-- Problem details --
Answer with a number only, stating how many lines of the records hold the word "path".

-- Data provided --
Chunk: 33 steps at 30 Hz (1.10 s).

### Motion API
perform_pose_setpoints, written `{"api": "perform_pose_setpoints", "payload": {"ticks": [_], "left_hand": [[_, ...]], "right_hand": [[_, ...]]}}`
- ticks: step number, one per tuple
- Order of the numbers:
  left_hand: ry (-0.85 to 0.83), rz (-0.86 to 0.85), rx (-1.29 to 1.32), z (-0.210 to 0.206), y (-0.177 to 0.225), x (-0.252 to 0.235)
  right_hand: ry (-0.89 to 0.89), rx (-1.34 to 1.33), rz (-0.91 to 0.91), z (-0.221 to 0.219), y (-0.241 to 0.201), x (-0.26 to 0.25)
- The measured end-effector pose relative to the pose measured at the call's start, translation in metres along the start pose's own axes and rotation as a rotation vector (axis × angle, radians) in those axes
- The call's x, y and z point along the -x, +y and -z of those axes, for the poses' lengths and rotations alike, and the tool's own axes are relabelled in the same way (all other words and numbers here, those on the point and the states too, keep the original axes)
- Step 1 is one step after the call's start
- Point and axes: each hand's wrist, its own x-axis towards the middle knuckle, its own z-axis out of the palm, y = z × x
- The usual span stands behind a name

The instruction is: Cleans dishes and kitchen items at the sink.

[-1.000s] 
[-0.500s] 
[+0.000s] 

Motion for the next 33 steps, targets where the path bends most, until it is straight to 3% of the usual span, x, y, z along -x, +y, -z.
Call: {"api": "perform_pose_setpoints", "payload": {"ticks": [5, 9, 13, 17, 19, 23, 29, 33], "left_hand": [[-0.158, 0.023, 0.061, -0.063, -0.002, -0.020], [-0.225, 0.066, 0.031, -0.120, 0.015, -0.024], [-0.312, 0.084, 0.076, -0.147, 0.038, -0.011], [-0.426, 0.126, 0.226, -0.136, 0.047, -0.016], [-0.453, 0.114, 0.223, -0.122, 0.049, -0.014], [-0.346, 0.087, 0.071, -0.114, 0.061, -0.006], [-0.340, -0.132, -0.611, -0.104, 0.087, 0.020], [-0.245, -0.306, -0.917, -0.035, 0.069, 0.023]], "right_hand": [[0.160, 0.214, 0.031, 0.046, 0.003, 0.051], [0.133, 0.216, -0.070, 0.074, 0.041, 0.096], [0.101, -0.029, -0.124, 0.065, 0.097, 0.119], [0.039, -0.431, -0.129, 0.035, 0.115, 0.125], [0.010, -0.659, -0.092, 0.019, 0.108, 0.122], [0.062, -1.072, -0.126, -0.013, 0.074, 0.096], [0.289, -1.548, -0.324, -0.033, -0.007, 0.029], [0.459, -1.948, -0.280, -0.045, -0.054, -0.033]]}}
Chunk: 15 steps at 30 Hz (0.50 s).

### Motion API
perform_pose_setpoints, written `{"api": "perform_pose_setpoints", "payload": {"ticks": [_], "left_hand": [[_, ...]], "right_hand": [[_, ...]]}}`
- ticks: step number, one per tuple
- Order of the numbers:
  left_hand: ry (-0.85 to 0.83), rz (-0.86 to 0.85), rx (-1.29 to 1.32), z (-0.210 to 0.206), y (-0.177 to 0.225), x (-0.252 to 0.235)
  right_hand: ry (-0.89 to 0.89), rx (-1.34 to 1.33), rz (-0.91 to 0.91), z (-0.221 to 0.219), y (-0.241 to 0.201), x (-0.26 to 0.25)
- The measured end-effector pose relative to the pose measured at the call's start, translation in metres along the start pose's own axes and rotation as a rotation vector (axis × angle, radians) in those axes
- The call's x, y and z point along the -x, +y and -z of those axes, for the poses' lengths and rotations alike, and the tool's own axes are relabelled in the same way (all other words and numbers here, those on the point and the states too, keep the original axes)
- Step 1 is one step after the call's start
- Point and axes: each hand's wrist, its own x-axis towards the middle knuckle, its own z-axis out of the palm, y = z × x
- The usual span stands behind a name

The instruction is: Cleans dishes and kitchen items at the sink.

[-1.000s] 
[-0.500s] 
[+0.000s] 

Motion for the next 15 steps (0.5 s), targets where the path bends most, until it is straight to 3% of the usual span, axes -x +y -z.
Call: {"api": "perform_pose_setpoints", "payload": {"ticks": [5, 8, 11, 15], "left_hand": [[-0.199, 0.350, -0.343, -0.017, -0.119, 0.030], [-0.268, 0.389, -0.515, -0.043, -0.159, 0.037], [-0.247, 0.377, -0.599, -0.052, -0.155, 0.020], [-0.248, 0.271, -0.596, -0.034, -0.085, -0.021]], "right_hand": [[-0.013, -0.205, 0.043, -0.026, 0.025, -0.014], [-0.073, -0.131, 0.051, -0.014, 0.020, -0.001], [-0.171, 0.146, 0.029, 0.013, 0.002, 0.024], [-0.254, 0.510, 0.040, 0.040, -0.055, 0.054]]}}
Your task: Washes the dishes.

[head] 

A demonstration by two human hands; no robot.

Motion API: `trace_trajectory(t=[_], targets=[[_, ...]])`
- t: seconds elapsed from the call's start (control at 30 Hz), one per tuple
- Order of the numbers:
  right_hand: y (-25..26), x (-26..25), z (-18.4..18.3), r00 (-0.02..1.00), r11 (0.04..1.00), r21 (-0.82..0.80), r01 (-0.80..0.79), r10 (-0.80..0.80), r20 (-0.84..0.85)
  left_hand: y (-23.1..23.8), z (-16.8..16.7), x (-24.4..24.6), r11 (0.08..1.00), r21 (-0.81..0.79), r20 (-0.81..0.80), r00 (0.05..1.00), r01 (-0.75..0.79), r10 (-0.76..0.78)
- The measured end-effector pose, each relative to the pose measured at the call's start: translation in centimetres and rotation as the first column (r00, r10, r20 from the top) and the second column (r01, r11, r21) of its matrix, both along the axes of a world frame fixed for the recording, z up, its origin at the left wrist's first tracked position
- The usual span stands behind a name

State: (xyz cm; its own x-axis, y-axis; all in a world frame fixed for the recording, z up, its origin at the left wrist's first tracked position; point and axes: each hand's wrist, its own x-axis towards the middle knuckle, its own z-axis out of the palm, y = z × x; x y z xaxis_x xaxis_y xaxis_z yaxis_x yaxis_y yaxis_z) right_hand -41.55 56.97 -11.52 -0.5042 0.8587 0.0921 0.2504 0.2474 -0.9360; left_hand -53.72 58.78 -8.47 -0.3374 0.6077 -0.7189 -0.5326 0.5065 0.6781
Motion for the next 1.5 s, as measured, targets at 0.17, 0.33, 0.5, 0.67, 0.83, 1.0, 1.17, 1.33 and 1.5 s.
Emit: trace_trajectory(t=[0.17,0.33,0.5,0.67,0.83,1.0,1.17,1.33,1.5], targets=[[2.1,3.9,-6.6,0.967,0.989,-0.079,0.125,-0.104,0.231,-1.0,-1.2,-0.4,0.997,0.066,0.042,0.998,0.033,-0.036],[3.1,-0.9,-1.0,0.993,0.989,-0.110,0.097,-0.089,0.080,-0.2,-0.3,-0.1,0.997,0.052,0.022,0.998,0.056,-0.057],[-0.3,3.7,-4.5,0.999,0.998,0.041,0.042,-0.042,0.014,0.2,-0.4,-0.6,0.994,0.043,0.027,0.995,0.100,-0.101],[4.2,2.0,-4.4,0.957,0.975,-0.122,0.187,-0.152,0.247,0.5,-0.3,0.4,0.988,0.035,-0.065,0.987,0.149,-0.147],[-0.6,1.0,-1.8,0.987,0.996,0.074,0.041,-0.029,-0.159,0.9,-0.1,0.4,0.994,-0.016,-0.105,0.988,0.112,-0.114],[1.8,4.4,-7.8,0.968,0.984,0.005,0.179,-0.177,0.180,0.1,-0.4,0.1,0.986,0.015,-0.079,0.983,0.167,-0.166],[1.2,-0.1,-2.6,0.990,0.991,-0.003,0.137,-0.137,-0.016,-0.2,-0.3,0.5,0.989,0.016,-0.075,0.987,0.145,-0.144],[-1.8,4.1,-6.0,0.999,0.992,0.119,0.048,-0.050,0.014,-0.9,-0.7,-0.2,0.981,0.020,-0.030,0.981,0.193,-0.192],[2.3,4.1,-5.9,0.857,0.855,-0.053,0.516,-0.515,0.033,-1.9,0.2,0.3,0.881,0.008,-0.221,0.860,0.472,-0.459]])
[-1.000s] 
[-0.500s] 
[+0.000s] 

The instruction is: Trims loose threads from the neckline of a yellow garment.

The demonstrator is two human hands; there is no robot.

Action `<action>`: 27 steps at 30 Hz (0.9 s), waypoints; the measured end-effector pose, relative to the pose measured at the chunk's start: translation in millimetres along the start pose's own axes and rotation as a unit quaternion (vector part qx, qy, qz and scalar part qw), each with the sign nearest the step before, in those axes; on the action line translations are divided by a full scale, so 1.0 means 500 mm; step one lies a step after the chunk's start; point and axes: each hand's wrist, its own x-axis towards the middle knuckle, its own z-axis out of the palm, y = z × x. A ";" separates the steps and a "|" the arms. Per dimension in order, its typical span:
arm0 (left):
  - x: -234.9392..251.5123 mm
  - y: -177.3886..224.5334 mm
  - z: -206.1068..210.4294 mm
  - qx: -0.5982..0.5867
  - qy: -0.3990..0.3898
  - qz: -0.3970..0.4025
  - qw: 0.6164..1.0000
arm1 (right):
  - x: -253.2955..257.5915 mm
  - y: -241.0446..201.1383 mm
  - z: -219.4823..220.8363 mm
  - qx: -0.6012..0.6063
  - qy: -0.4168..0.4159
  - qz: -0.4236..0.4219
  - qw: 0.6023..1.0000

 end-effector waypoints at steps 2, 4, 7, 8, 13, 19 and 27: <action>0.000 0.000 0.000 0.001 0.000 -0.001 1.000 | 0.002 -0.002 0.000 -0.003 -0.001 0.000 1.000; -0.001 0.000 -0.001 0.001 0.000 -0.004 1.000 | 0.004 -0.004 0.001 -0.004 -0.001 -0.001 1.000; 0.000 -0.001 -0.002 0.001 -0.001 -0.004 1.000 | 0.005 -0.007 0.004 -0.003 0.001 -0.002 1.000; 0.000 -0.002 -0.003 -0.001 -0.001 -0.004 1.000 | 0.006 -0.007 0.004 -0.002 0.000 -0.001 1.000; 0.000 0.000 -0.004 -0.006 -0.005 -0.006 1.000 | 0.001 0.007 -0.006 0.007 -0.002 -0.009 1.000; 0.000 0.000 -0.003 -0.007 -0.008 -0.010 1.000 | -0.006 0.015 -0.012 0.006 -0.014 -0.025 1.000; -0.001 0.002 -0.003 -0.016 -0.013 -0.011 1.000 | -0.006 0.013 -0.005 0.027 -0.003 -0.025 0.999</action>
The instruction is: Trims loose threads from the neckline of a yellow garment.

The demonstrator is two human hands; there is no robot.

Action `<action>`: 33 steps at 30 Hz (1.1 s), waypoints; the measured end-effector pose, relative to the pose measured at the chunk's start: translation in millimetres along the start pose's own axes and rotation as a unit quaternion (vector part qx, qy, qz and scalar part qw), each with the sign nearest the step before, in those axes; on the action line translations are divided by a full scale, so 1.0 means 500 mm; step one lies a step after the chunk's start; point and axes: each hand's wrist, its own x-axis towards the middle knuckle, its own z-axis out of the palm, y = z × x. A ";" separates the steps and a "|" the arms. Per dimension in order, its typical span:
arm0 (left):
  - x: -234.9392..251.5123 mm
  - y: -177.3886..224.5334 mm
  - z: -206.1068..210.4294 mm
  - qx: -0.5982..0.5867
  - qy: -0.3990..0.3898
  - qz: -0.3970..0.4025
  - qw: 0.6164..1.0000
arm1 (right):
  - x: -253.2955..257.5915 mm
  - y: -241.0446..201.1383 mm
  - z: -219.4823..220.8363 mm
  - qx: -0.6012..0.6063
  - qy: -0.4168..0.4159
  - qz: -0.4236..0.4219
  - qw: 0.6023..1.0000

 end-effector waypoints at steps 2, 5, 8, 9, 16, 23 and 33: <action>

-- Result of the exercise --
2